After getting match fitness and game time with South Sydney's feeder club North Sydney, he was recalled to the South Sydney lineup and played his sole NRL game of the season in South Sydney's 36-18 victory over the New Zealand Warriors. After not being offered a new contract by Souths, he signed a one-year contract in September, with the Manly-Warringah Sea Eagles starting in 2018.

===2018===
Gosiewski made his debut for Manly in round 5 against the Gold Coast Titans. Gosiewski featured in 8 games for Manly as the club endured a torrid 2018 season finishing second last on the table. Gosiewski resigned for the Manly Warringah Sea Eagles for another season, keeping him at the club until the end of 2019.

===2019===
In round 22 of the 2019 NRL season against Wests Tigers, Gosiewski scored two tries as Manly-Warringah won the match 32-12 at Brookvale Oval.

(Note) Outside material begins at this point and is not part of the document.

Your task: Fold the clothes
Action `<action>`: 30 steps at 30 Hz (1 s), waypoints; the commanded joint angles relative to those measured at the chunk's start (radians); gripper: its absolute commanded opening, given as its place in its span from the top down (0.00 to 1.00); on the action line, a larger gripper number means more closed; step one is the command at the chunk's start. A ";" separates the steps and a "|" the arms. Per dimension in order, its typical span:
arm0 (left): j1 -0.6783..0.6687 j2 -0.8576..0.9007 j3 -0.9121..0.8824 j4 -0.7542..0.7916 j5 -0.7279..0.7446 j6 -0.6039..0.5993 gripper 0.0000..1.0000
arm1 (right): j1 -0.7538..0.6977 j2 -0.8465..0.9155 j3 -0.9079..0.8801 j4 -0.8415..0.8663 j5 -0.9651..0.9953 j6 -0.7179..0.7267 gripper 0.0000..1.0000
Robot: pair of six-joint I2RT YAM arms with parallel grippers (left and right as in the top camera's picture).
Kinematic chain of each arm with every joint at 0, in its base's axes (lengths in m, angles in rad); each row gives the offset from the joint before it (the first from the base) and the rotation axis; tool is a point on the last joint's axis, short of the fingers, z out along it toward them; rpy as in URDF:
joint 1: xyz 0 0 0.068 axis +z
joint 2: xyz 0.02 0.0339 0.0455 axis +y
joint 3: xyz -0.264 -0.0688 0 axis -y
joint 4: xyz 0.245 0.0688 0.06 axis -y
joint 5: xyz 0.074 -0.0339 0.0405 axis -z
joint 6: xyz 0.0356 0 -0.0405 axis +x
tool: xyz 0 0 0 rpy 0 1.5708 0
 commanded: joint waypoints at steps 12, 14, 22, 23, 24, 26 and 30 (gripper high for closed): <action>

Gosiewski played 19 games for Manly in the 2019 NRL season as the club finished 6th on the table and qualified for the finals. Gosiewski played in both of Manly's finals matches and scored a try in the club's elimination final loss against South Sydney at ANZ Stadium.

===2020===
In round 19 of the 2020 NRL season, he scored two tries for Manly-Warringah in their 24-42 loss against the Gold Coast at Brookvale Oval.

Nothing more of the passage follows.